# ABOUT THIS TASK:
Copy the data exactly. Leave nothing out.

(DATA SHOWN begins)

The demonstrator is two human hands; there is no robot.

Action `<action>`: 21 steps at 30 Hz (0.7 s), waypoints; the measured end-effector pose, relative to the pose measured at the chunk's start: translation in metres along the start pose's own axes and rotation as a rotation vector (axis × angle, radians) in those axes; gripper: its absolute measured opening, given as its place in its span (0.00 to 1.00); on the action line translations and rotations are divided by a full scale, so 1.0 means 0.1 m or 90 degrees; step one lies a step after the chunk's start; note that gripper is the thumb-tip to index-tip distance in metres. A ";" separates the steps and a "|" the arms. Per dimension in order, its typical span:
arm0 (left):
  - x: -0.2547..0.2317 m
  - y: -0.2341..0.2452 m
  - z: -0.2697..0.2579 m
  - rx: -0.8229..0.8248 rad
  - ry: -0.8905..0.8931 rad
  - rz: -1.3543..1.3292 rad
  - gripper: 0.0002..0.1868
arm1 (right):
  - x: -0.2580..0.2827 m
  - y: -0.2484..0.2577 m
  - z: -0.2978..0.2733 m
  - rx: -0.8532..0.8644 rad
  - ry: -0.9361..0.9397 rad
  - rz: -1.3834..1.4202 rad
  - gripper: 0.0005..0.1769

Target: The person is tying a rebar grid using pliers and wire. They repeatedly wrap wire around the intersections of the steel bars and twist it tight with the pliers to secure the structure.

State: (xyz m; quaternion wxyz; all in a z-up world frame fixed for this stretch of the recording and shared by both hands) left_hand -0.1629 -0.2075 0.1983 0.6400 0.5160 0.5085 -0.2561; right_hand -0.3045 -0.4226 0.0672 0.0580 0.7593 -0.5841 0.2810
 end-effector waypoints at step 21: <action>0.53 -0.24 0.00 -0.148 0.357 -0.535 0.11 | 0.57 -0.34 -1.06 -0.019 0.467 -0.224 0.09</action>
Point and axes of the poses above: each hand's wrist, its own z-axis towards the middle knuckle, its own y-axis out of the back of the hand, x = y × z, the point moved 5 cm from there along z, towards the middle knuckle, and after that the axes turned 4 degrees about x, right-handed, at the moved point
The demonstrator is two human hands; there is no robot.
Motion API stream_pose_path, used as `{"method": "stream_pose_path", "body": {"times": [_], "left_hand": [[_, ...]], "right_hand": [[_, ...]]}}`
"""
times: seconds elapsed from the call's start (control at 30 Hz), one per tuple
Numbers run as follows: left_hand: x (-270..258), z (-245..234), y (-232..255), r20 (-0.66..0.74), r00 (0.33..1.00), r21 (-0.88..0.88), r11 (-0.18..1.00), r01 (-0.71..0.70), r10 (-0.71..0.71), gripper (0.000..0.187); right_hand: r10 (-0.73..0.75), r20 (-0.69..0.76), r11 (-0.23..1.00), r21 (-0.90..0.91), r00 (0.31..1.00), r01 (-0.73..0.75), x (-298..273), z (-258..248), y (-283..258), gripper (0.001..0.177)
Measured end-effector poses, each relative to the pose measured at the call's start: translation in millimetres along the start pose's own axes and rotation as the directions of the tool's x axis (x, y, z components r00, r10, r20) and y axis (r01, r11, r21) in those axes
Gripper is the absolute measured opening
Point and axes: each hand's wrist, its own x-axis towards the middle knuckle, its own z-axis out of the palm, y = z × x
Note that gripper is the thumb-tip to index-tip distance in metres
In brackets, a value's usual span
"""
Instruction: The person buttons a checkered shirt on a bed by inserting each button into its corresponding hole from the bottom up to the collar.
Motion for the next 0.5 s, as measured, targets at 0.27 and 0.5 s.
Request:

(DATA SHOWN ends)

# EXPECTED ANSWER:
The demonstrator is two human hands; there is no robot.

Action `<action>`: 21 steps at 30 Hz (0.7 s), waypoints; the measured end-effector pose, relative to the pose measured at the chunk's start: translation in metres along the start pose's own axes and rotation as a rotation vector (axis × angle, radians) in those axes; gripper: its absolute measured opening, given as its place in its span (0.00 to 1.00); on the action line translations and rotations are divided by a full scale, so 1.0 means 0.1 m or 90 degrees; step one lies a step after the chunk's start; note that gripper is the thumb-tip to index-tip distance in metres. A ";" separates the steps and a "|" the arms. Per dimension in order, its typical span:
arm0 (left):
  - x: -0.2547..0.2317 m
  - y: -0.2341..0.2452 m
  - z: -0.2697..0.2579 m
  - rx: -0.8229..0.8248 rad
  - ry: -0.8905..0.8931 rad
  - rz: -1.3543..1.3292 rad
  - gripper: 0.0002..0.1868
arm1 (right):
  - x: -0.2580..0.2827 m
  - y: -0.2484..0.2577 m
  - z: -0.2978..0.2733 m
  - rx: -0.8532..0.8644 rad
  - ry: -0.9361..0.9397 rad
  - rz: -1.3834..1.4202 rad
  - gripper: 0.0005..0.1769

Target: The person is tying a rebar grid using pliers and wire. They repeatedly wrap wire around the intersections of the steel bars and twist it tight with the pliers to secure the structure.

State: (xyz m; quaternion wxyz; all in a z-up world frame fixed for this stretch of the recording and shared by both hands) left_hand -0.1629 -0.2075 0.1983 0.6400 0.5160 0.5085 -0.2561; right_hand -0.3045 -0.4226 0.0672 0.0580 0.7593 -0.5841 0.2810
 end-effector waypoints at step 21: <action>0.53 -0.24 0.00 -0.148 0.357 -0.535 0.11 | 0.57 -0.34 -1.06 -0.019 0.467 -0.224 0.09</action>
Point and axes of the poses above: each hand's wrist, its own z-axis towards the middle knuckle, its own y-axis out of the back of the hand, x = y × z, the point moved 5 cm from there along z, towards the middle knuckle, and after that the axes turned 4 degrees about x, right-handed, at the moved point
The demonstrator is two human hands; there is no robot.
Motion API stream_pose_path, used as `{"method": "stream_pose_path", "body": {"times": [_], "left_hand": [[_, ...]], "right_hand": [[_, ...]]}}`
"""
times: seconds elapsed from the call's start (control at 30 Hz), one per tuple
Numbers run as follows: left_hand: x (-270..258), z (-245..234), y (-232..255), r20 (-0.66..0.74), r00 (0.33..1.00), r21 (-0.88..0.88), r11 (-0.18..1.00), r01 (-0.71..0.70), r10 (-0.71..0.71), gripper (0.000..0.187); right_hand: r10 (-0.73..0.75), r20 (-0.69..0.76), r11 (-0.23..1.00), r21 (-0.90..0.91), r00 (0.31..1.00), r01 (-0.73..0.75), x (-298..273), z (-258..248), y (-283..258), gripper (0.001..0.177)
Measured end-effector poses, each relative to the pose measured at the call's start: translation in millimetres along the start pose's own axes and rotation as the directions of the tool's x axis (x, y, z components r00, r10, r20) and y axis (r01, r11, r21) in those axes
Gripper is the absolute measured opening
Point and axes: each hand's wrist, its own x-axis towards the middle knuckle, its own z-axis out of the palm, y = z × x
Note that gripper is the thumb-tip to index-tip distance in metres
In brackets, a value's usual span
"""
Instruction: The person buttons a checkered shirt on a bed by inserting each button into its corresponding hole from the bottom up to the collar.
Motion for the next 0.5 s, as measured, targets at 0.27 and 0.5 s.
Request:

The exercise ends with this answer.